> **Directions for this task**
Repeat the listing in full, preserving every character.

> **Collected data**
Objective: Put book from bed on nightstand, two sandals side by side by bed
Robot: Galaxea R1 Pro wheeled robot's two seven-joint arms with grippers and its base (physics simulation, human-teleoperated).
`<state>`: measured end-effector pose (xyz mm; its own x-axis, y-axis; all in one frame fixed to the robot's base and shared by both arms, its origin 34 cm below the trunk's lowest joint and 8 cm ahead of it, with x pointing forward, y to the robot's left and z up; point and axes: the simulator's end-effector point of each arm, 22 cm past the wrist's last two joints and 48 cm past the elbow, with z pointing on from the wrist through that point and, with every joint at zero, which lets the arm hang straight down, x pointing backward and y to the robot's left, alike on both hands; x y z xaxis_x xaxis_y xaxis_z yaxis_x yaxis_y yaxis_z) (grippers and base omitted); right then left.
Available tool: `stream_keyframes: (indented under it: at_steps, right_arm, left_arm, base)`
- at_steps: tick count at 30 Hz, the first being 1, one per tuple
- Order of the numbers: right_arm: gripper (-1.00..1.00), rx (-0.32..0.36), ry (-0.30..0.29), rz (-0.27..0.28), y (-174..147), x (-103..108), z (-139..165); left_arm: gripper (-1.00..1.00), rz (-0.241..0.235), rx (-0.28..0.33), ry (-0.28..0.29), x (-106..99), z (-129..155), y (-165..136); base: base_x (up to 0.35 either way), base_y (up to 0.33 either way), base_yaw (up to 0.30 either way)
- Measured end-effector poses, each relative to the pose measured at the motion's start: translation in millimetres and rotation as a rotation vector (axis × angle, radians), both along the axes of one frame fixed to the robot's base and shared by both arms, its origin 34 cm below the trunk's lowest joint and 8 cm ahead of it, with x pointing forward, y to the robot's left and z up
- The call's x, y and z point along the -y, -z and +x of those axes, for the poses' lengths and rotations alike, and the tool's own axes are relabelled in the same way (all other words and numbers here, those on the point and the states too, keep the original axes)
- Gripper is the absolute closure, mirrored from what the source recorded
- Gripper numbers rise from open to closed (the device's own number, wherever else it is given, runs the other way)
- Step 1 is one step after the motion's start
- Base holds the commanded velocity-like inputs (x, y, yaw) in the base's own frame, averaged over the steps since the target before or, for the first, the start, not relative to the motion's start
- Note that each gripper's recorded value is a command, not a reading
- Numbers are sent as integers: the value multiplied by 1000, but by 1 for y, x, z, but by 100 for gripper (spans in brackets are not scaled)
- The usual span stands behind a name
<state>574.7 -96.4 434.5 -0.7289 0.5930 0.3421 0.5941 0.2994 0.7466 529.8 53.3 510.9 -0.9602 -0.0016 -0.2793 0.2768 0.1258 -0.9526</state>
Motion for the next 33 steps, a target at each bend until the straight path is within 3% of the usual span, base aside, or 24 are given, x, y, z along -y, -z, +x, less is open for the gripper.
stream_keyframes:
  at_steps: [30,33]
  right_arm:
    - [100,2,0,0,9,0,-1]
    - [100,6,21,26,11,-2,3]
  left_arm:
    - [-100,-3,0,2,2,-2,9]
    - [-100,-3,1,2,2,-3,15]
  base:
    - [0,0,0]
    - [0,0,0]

> **Response for this exercise**
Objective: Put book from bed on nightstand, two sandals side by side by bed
Robot: Galaxea R1 Pro wheeled robot's two seven-joint arms with grippers and its base (physics simulation, human-teleoperated).
`<state>`: measured end-effector pose (xyz mm; its own x-axis, y-axis; all in one frame fixed to the robot's base and shared by both arms, its origin 34 cm below the trunk's lowest joint and 8 cm ahead of it, with x pointing forward, y to the robot's left and z up; point and axes: the simulator's end-effector point of each arm, 22 cm past the wrist's last two joints and 48 cm past the elbow, with z pointing on from the wrist through that point and, with every joint at zero, which lets the arm hang straight down, x pointing backward and y to the robot's left, alike on both hands; x y z xaxis_x xaxis_y xaxis_z yaxis_x yaxis_y yaxis_z) (grippers and base omitted); right then left.
Available tool: `stream_keyframes: (indented under it: at_steps, right_arm, left_arm, base)`
- at_steps: tick count at 30 Hz, the first being 1, one per tuple
- Order of the numbers: right_arm: gripper (-1.00..1.00), rx (-0.32..0.36), ry (-0.30..0.29), rz (-0.27..0.28), y (-174..147), x (-103..108), z (-139..165); left_arm: gripper (-1.00..1.00), rz (-0.241..0.235), rx (-0.28..0.33), ry (-0.28..0.29), x (-106..99), z (-129..155), y (-165..136); base: base_x (up to 0.35 either way), base_y (up to 0.33 either way), base_yaw (up to 0.30 either way)
- Measured end-effector poses, each relative to the pose measured at the motion's start: translation in millimetres and rotation as a rotation vector (axis × angle, radians), both along the axes of one frame fixed to the robot's base and shared by both arms, its origin 34 cm below the trunk's lowest joint and 8 cm ahead of it, with x pointing forward, y to the robot's left and z up
- The call's x, y and z point along the -y, -z and +x of those axes, for the poses' lengths and rotations alike, and the tool's own axes are relabelled in the same way (all other words and numbers here, those on the point and the states too, keep the original axes)
- Gripper is the absolute closure, mirrored from what the source recorded
- Gripper numbers rise from open to closed (the device's own number, wherever else it is given, runs the other way)
- Step 1 is one step after the motion's start
- Base holds the commanded velocity-like inputs (x, y, yaw) in the base's own frame, averaged over the steps since the target before or, for the first, the start, not relative to the motion's start
- Note that each gripper's recorded value is a command, not a reading
- Numbers are sent as integers: the value multiplied by 1000, but by 1 for y, x, z, but by 100 for gripper (spans in brackets are not scaled)
- The usual span stands behind a name
<state>574.7 -96.4 434.5 -0.7289 0.5930 0.3421 0.5941 0.2994 0.7466 529.8 53.3 510.9 -0.9602 -0.0016 -0.2793 0.2768 0.1258 -0.9526</state>
Motion for the next 33 steps, a target at each bend until the straight path is within 3% of the usual span, base aside, or 24 are given, x, y, z along -y, -z, +x, less is open for the gripper.
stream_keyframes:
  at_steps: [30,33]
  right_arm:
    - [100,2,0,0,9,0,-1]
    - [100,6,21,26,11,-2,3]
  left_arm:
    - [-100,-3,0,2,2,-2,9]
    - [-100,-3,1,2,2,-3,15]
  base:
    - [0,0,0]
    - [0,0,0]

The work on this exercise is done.